Black Leaf Spot (fungus – Gnomonia ulmea): Small, yellow spots appear first on upper surface of leaves, then gradually develop a shiny black appearance. Heavy spotting causes leaf yellowing and early defoliation in wet seasons. Usually defoliation does not occur much before normal leaf fall so control is not warranted. If trees have been affected seriously in previous seasons, fungicidal sprays applied when leaves are unfolding, when they reach full size, and again two weeks later will help prevent serious defoliation. Raking and burning fallen leaves will reduce inoculum for future infection.

Other Leaf Spots (fungi – Gloeosporium sp., Cercospora sp., Phyllosticta sp., and others): Dark, elongated spots develop on midribs, veins and margins of leaves, or spots of various shapes and colors may develop on any portion of leaf surface. Destroy fallen leaves and control as for black spot.

Wet wood or Slime Flux (bacterium – Erwinia nimipressuralis): Chronic bleeding of sap from crotches, wound or other weakened areas of trunk, with unsightly discoloration of bark in affected area. Sap frequently is sour smelling. Bleeding or fluxing is most pronounced during spring months or during wet weather. The problem results from fermentation processes of the causal bacteria creating pressures up to 60 pounds per square inch within the tree. Tapping directly into the trunk just below the affected area to provide an outlet for abnormal sap and gasses will relieve internal pressure and may aid in recovery. Drill a small hole (one-half inch diameter or less) directly below the bleeding site and slightly upward into the center of the trunk. Install a tight fitting drainpipe in the drilled hole making sure the end of pipe extends far enough outward so that sap does not fall on the tree.

Dutch Elm Disease (fungus – Ceratocystis ulmi): Symptoms may appear on one or more branches on any part of the tree in contrast to phloem necrosis where tops of infected trees show first abnormalities. Leaves on individual branches wilt and turn yellow; in some instances leaves wilt very rapidly, dry out, then fall while still green. Twig terminals of affected branches sometimes become curved to resemble a shepherd’s crook. As a further diagnostic aid, twigs when cut across, show discoloration or browning of water-conducting tissues in the sapwood.
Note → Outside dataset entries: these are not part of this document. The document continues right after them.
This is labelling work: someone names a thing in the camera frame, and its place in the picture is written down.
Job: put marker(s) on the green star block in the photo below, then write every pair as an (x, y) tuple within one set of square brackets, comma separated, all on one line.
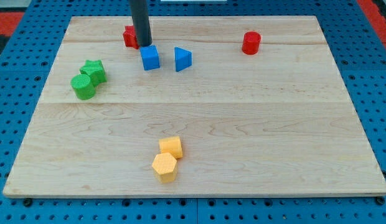
[(95, 70)]

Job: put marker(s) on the blue triangle block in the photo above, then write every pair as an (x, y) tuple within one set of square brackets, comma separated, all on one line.
[(183, 59)]

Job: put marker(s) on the yellow cube block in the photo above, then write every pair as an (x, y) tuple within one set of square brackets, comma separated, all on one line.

Tree defoliation may occur rapidly or take place over an entire season. Likewise infected trees may die in a single season or live for several years. The disease is spread by elm bark beetles infested with the causal fungus. Development of this disease has been limited in Texas.

Elm Leaf Scorch – (bacterium) – A rickettsialike bacterium has been associated with this condition. Vascular bundles are plugged to the point where water movement in the tissues is impaired. No control is known.

Powdery Mildew (fungi – Phyllactinia guttata, Uncinula macrospora, Microsphaera alni): Powdery whitish to gray growth on both sides of leaves. Affected leaves may be cupped, stunted, and show yellowing. The disease usually occurs so late in the growing season that chemical control is not necessary.

Mistletoe (parasitic plant – Phoradendron flavescens): (See Mistletoe in Plants that Grow on Other Plants)

Cotton Root Rot (fungus – Phymatotrichum omnivorum): (Chinese Elm is highly susceptible) (See section on Cotton Root Rot)

Mushroom Root Rot: (See section on Mushroom Root Rot)

Verticillium Wilt: (See section on Wilt)

Wood Rot: (See section on Wood Rot)

Root Knot Nematodes: (See section on Root Knot Nematodes)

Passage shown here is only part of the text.